UNDER ARIZONA RULE OF THE SUPREME COURT 111(c), THIS DECISION IS NOT PRECEDENTIAL
AND MAY BE CITED ONLY AS AUTHORIZED BY RULE.
IN THE
ARIZONA COURT OF APPEALS
DIVISION ONE
In re the Marriage of:
PETER D., Petitioner/Appellee,
v.
GEETIKA C., Respondent/Appellant.
No. 1 CA-CV 18-0678 FC
FILED 9-24-2019
Appeal from the Superior Court in Maricopa County
No. FC 2017-006872
The Honorable Katherine M. Cooper, Judge
AFFIRMED
COUNSEL
Alongi Law Firm PLLC, Phoenix
By Thomas P. Alongi
Counsel for Respondent/Appellant
Law Offices of Dennis G. Bassi PLLC, Mesa
By Dennis G. Bassi
Counsel for Petitioner/Appellee
PETER D. v. GEETIKA C.
Decision of the Court
MEMORANDUM DECISION
Presiding Judge Michael J. Brown delivered the decision of the Court, in
which Judge Kent E. Cattani and Chief Judge Peter B. Swann joined.
B R O W N, Judge:
¶1 Geetika C. (“Mother”) appeals from the superior court’s
decree dissolving her marriage to Peter D. (“Father”).1 She asks us to vacate
the court’s decision on legal decision-making and parenting time and
remand for a supplemental evidentiary hearing. For the following reasons,
we affirm.
BACKGROUND
¶2 Mother and Father married in 2013 in Georgia. Soon after,
Mother gave birth to a child. In 2014, Mother left Georgia with the child to
live with her parents in Phoenix, ostensibly so she could take classes
necessary to enlist in a medical residency program.

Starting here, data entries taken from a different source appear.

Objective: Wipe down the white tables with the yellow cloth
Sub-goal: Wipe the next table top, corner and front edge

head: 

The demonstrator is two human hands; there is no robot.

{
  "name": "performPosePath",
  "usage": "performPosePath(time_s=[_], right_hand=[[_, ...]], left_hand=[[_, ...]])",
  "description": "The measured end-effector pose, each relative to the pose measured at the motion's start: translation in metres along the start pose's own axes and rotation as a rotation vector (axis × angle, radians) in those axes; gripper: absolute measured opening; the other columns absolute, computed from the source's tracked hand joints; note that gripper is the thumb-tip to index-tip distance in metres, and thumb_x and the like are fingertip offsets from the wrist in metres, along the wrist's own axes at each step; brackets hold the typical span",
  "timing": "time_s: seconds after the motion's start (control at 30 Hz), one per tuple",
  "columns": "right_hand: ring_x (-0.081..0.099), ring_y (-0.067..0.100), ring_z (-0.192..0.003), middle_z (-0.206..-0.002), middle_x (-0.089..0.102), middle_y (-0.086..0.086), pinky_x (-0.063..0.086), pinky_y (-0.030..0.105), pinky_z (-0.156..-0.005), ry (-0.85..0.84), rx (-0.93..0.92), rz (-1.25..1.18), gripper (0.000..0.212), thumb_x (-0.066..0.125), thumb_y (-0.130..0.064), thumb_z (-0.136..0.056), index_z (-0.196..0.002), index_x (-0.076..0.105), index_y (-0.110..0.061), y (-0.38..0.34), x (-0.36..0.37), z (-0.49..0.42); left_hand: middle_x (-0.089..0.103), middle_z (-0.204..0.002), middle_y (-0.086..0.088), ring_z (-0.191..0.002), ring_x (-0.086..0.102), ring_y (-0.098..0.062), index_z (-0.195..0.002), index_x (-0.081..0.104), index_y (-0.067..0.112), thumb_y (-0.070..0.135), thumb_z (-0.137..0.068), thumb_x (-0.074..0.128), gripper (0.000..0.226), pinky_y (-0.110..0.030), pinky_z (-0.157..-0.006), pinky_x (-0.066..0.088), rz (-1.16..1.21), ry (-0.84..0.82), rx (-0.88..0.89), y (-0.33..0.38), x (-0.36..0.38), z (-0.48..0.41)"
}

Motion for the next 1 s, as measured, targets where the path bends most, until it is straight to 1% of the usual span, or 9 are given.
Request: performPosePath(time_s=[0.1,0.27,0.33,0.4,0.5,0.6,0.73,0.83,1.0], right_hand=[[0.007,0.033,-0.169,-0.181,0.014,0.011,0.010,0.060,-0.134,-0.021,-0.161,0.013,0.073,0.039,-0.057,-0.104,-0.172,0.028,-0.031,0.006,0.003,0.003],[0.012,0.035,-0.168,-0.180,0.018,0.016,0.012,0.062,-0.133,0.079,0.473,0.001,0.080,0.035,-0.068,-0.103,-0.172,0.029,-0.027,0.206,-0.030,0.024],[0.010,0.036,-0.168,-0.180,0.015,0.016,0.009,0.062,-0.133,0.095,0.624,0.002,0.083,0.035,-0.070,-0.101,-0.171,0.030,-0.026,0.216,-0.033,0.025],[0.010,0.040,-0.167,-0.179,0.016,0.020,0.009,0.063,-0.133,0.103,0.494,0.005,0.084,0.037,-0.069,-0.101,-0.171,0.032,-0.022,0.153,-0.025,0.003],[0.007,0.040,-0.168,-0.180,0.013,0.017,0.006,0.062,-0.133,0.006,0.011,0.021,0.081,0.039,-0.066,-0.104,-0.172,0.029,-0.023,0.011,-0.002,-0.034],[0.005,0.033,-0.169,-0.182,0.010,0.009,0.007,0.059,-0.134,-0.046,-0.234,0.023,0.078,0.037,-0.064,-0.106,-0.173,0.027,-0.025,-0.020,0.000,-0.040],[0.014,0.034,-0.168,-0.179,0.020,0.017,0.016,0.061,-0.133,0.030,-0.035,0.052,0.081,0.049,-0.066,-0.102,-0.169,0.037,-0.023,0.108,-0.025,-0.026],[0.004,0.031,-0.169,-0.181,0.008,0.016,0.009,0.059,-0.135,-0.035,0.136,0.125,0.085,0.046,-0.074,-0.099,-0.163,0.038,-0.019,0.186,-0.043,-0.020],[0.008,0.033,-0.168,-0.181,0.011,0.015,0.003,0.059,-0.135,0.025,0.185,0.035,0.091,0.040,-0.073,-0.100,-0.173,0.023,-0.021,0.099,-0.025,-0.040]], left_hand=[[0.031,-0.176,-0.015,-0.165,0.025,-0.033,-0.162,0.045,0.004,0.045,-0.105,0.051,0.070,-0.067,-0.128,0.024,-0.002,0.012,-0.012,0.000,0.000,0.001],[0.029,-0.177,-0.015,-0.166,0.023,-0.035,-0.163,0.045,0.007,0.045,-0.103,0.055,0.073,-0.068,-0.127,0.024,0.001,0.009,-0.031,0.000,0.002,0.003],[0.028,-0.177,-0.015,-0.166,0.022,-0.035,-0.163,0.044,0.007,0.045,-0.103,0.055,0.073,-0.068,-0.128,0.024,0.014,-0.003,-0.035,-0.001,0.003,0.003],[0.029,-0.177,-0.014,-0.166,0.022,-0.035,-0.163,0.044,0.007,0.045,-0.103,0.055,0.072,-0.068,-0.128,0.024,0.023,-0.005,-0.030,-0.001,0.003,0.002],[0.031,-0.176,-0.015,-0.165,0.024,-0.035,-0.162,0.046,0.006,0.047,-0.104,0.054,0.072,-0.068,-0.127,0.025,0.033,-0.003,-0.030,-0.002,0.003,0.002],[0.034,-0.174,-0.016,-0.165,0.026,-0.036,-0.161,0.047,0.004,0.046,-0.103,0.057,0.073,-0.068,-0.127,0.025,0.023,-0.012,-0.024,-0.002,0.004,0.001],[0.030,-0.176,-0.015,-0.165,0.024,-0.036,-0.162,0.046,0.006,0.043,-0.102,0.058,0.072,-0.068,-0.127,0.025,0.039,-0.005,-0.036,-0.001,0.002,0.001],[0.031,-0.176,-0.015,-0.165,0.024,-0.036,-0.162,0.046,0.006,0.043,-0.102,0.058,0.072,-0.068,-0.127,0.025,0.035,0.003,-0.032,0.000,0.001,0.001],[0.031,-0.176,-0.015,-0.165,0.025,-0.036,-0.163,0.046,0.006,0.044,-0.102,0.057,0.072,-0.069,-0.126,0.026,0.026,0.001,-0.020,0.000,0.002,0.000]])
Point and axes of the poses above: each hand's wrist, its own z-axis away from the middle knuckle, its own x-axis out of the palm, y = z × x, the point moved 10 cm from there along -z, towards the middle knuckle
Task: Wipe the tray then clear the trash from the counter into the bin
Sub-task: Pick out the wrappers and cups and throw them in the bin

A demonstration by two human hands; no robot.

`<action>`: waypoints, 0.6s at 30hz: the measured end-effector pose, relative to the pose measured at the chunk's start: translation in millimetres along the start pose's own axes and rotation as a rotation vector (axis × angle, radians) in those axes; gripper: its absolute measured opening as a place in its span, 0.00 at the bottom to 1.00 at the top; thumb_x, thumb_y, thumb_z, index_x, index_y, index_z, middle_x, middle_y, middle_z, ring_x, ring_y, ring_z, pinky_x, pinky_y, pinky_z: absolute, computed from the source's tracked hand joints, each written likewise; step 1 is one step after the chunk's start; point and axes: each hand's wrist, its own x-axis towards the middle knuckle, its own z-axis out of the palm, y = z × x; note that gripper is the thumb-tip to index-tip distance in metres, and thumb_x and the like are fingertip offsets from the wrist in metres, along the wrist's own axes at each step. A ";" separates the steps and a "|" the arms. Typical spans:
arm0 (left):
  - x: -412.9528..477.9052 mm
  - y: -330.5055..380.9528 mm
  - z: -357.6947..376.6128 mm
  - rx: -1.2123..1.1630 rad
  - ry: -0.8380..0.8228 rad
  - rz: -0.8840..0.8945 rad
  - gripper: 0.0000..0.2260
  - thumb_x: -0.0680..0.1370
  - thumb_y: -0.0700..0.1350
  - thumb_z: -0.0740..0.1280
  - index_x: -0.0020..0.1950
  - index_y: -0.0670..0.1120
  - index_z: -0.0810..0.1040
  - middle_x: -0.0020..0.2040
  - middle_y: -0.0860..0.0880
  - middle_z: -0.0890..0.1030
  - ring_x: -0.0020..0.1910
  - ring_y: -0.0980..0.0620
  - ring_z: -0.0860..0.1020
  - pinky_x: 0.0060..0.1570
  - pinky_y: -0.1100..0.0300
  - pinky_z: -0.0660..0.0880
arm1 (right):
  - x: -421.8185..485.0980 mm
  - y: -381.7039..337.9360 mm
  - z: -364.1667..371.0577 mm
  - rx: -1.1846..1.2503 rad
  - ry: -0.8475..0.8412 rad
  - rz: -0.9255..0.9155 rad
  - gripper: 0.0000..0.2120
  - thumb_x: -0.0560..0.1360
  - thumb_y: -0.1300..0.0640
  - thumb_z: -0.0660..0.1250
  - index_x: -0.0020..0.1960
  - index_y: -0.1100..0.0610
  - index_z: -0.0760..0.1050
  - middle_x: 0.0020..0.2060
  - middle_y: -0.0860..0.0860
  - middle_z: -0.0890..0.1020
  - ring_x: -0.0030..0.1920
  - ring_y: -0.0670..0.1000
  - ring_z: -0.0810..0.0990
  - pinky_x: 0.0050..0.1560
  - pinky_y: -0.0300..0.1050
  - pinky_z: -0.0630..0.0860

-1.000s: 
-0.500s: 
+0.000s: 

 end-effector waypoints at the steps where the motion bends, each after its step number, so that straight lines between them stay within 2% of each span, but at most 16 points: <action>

¶3 Father initially made periodic visits to Phoenix, during which
Mother allowed him to see the child so long as someone else was present.
Desiring to be with the child more, Father later moved to Phoenix as well.
He lived in a separate residence, however, and Mother would allow him
only one-hour nighttime visits with the child. Eventually, in June 2017,
Mother obtained an order of protection against Father, prohibiting him
from contacting either her or the child. The order was based on several
allegations of Father’s violence against either Mother, the child, or both.
Police responded to some of these incidents, but other than interviewing
Father, the record does not indicate any follow-up investigation was
conducted and no charges were filed.
¶4 Soon thereafter, Father filed a petition for dissolution and
requested temporary orders for parenting time. The superior court issued
an interim order (1) granting Father one hour of weekly supervised
1 To safeguard the identity of the minor child, we amend the caption
as shown above. The amended caption shall be used on all future
documents filed in this matter.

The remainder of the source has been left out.